Required work:
Exactly as written, output each of the lines below, with no images.

»»

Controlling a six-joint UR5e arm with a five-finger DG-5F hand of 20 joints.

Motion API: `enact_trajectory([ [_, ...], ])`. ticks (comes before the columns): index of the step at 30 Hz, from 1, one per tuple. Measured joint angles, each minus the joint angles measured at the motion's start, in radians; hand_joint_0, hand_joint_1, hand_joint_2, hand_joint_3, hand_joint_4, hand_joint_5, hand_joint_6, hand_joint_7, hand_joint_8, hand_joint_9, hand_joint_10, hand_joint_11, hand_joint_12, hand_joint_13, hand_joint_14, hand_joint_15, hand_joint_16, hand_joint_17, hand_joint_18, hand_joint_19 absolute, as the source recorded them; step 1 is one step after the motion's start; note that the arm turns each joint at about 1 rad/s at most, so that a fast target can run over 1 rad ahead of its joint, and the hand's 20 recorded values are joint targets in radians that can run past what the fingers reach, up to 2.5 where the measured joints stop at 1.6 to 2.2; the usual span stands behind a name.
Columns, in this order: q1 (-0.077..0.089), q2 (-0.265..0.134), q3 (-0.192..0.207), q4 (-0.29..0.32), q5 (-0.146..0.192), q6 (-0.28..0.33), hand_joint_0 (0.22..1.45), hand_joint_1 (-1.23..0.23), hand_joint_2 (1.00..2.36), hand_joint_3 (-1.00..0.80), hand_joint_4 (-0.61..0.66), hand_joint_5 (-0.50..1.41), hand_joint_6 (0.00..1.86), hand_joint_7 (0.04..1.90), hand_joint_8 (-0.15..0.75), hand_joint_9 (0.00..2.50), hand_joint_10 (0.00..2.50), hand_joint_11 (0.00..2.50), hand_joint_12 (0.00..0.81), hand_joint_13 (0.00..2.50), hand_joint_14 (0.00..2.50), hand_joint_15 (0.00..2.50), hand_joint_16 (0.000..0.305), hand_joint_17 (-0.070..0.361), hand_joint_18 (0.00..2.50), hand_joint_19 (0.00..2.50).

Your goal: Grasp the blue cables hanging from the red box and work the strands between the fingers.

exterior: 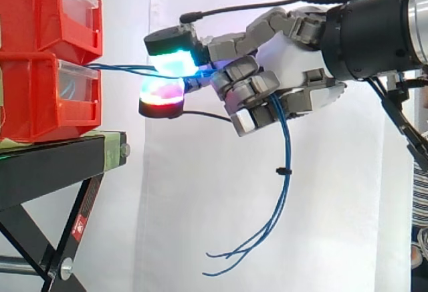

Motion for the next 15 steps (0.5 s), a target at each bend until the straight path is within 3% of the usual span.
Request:
enact_trajectory([
  [7, -0.005, 0.004, 0.005, 0.048, 0.001, -0.092, 0.95, -0.63, 1.02, -0.24, 0.22, 0.40, 0.01, 1.30, 0.473, 0.66, 2.50, 2.50, 0.514, 1.04, 2.50, 1.65, 0.059, 0.133, 1.36, 0.75],
  [9, -0.007, 0.004, 0.005, 0.064, 0.000, -0.110, 0.90, -0.64, 1.02, -0.34, 0.22, 0.40, 0.01, 1.30, 0.480, 0.66, 2.50, 2.50, 0.523, 1.03, 2.50, 1.67, 0.060, 0.136, 1.35, 0.72],
  [12, -0.010, 0.004, 0.006, 0.096, -0.001, -0.145, 0.86, -0.64, 1.02, -0.55, 0.20, 0.38, 0.01, 1.31, 0.479, 0.64, 2.50, 2.50, 0.514, 0.99, 2.50, 1.72, 0.054, 0.121, 1.30, 0.87],
  [15, -0.014, 0.004, 0.006, 0.127, -0.003, -0.180, 0.86, -0.64, 1.02, -0.59, 0.20, 0.40, 0.01, 1.34, 0.477, 0.63, 2.50, 2.50, 0.510, 0.98, 2.50, 1.68, 0.053, 0.120, 1.31, 0.86],
])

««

Result:
Controlling a six-joint UR5e arm with a five-finger DG-5F hand of 20 joints.

Motion API: `enact_trajectory([ [_, ...], ])`. ticks (comes before the columns): index of the step at 30 Hz, from 1, one per tuple. Measured joint angles, each minus the joint angles measured at the motion's start, in radians; hand_joint_0, hand_joint_1, hand_joint_2, hand_joint_3, hand_joint_4, hand_joint_5, hand_joint_6, hand_joint_7, hand_joint_8, hand_joint_9, hand_joint_10, hand_joint_11, hand_joint_12, hand_joint_13, hand_joint_14, hand_joint_15, hand_joint_16, hand_joint_17, hand_joint_18, hand_joint_19 absolute, as the source recorded them; step 1 is one step after the motion's start; note that the arm turns each joint at about 1 rad/s at most, so that a fast target can run over 1 rad ahead of its joint, and the hand's 20 recorded values are joint targets in radians that can run past what the fingers reach, up to 2.5 where the measured joints stop at 1.6 to 2.2; the usual span stands behind a name.
Columns, in this order: q1 (-0.077..0.089), q2 (-0.265..0.134), q3 (-0.192..0.207), q4 (-0.29..0.32), q5 (-0.146..0.192), q6 (-0.28..0.33), hand_joint_0 (0.22..1.45), hand_joint_1 (-1.23..0.23), hand_joint_2 (1.00..2.36), hand_joint_3 (-1.00..0.80), hand_joint_4 (-0.61..0.66), hand_joint_5 (-0.50..1.41), hand_joint_6 (0.00..1.86), hand_joint_7 (0.04..1.90), hand_joint_8 (-0.15..0.75), hand_joint_9 (0.00..2.50), hand_joint_10 (0.00..2.50), hand_joint_11 (0.00..2.50), hand_joint_12 (0.00..0.81), hand_joint_13 (0.00..2.50), hand_joint_14 (0.00..2.50), hand_joint_15 (0.00..2.50), hand_joint_16 (0.000..0.305), hand_joint_17 (-0.070..0.361), hand_joint_18 (0.00..2.50), hand_joint_19 (0.00..2.50).

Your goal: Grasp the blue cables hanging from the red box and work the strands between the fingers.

exterior: 

Motion for the next 15 steps (0.5 s), a target at each bend until the straight path is within 3% of the usual span.
Request:
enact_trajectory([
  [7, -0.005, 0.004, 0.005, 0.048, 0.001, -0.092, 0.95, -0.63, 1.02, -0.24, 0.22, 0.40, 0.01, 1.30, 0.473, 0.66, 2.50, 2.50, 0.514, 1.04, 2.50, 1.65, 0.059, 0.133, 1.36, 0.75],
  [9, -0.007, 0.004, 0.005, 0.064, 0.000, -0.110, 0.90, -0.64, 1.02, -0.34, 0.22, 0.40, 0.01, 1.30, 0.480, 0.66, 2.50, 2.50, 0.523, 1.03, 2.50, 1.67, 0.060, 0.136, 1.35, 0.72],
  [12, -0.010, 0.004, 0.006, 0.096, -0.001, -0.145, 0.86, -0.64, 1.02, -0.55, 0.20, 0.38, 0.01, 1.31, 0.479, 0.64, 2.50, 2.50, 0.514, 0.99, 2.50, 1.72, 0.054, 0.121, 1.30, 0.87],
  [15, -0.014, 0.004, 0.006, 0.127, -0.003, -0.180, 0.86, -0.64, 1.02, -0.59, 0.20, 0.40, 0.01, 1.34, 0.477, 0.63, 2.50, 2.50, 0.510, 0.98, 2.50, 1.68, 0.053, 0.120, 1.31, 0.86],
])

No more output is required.